Some initial results appeared to fly within the face of the researchers’ domain knowledge. The powerful deep-learning model must have been more accurate when making predictions about precipitation, since those data don’t follow a linear pattern.

They found that the high amount of natural variability in climate model runs could cause the deep learning model to perform poorly on unpredictable long-term oscillations, like El Niño/La Niña. This skews the benchmarking scores in favor of LPS, which averages out those oscillations.

Constructing a brand new evaluation

From there, the researchers constructed a brand new evaluation with more data that address natural climate variability. With this recent evaluation, the deep-learning model performed barely higher than LPS for local precipitation, but LPS was still more accurate for temperature predictions.

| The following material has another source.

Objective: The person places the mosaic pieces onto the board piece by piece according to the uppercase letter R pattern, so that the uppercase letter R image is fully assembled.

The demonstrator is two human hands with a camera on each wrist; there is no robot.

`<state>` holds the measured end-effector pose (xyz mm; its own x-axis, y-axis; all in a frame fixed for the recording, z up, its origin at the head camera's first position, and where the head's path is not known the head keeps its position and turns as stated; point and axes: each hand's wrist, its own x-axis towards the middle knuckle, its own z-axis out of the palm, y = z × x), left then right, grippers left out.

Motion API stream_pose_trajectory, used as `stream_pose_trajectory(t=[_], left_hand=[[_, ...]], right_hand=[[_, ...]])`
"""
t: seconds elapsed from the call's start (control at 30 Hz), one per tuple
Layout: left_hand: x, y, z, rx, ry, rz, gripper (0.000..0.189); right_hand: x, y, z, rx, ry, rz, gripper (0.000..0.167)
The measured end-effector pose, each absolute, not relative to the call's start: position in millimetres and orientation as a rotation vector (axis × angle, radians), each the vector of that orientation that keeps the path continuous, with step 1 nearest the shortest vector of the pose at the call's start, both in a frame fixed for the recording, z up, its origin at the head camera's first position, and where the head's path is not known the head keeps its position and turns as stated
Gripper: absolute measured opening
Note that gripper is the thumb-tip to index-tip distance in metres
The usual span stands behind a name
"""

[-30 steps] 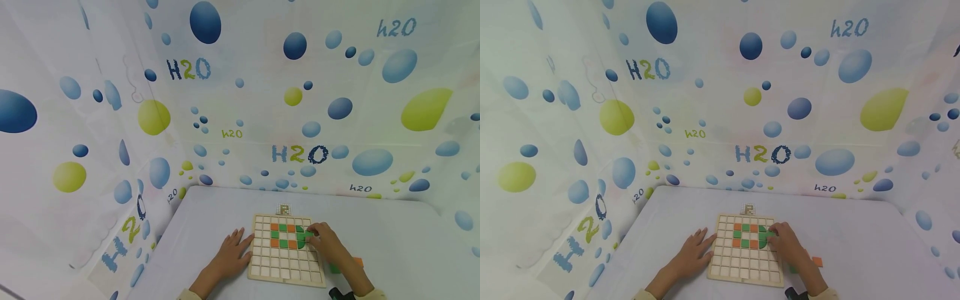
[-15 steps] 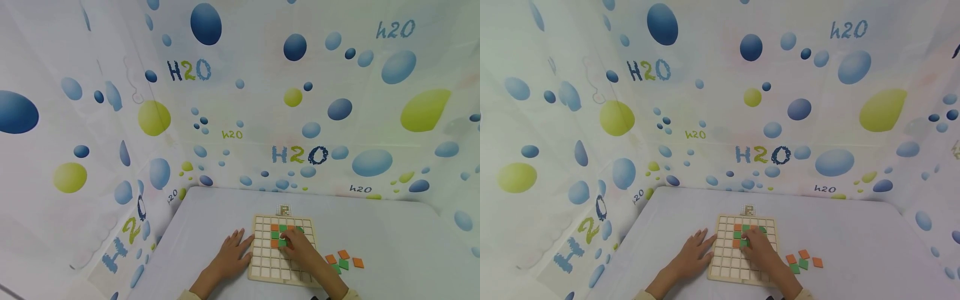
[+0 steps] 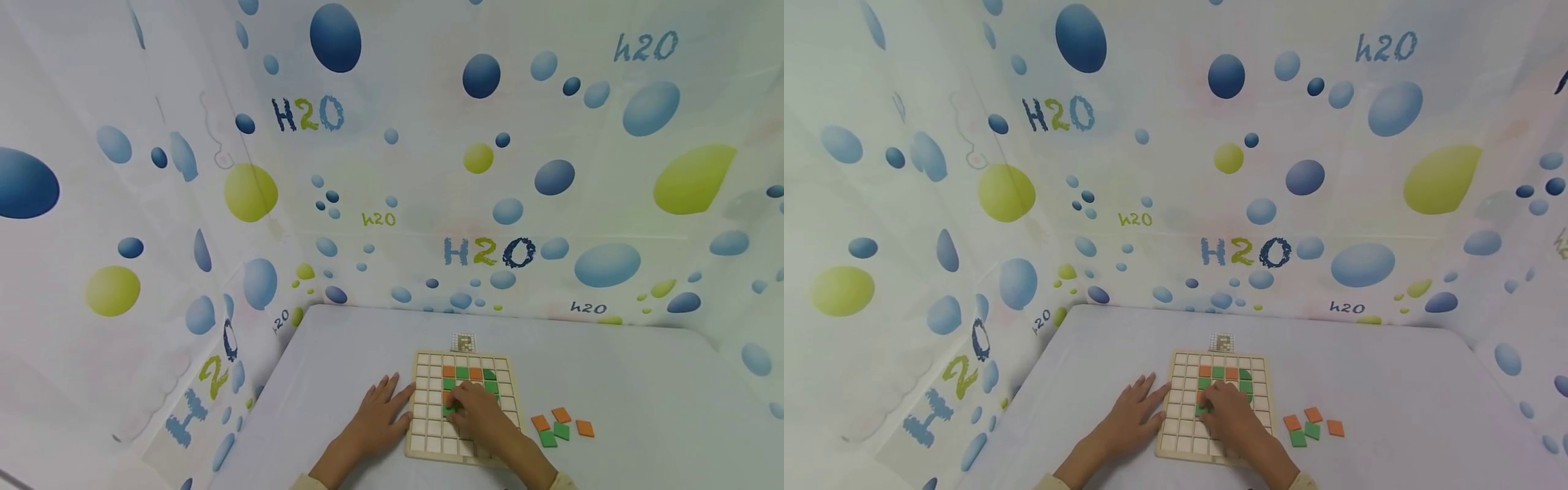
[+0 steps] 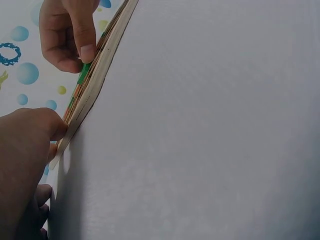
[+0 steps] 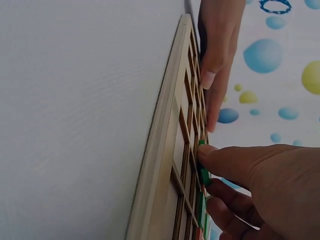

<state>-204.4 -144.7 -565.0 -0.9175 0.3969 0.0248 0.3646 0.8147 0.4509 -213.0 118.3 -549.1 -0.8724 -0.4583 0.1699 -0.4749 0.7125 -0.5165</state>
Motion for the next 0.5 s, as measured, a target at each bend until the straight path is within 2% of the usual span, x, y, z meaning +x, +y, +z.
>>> stream_pose_trajectory(t=[0.5], left_hand=[[-206.3,-146.0,-570.1,0.628,2.932,0.697,0.057]], right_hand=[[-208.6,122.4,-554.8,0.864,-2.786,0.795,0.016]])
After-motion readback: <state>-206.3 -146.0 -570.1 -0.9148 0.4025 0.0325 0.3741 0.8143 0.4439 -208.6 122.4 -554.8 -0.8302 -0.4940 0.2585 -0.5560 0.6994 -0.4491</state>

“It will be important to make use of the modeling tool that is correct for the issue, but in an effort to do this you furthermore mght must arrange the issue the suitable way in the primary place,” Selin says.

Based on these results, the researchers incorporated LPS right into a climate emulation platform to predict local temperature changes in several emission scenarios.

“We should not advocating that LPS should at all times be the goal. It still has limitations. As an illustration, LPS doesn’t predict variability or extreme weather events,” Ferrari adds.

Relatively, they hope their results emphasize the necessity to develop higher benchmarking techniques, which could provide a fuller picture of which climate emulation technique is best fitted to a specific situation.

“With an improved climate emulation benchmark, we could use more complex machine-learning methods to explore problems which can be currently very hard to deal with, just like the impacts of aerosols or estimations of utmost precipitation,” Lütjens says.

Ultimately, more accurate benchmarking techniques will help ensure policymakers are making decisions based on the most effective available information.

The researchers hope others construct on their evaluation, perhaps by studying additional improvements to climate emulation methods and benchmarks. Such research could explore impact-oriented metrics like drought indicators and wildfire risks, or recent variables like regional wind speeds.

This research is funded, partly, by Schmidt Sciences, LLC, and is a component of the MIT Climate Grand Challenges team for “Bringing Computation to the Climate Challenge.”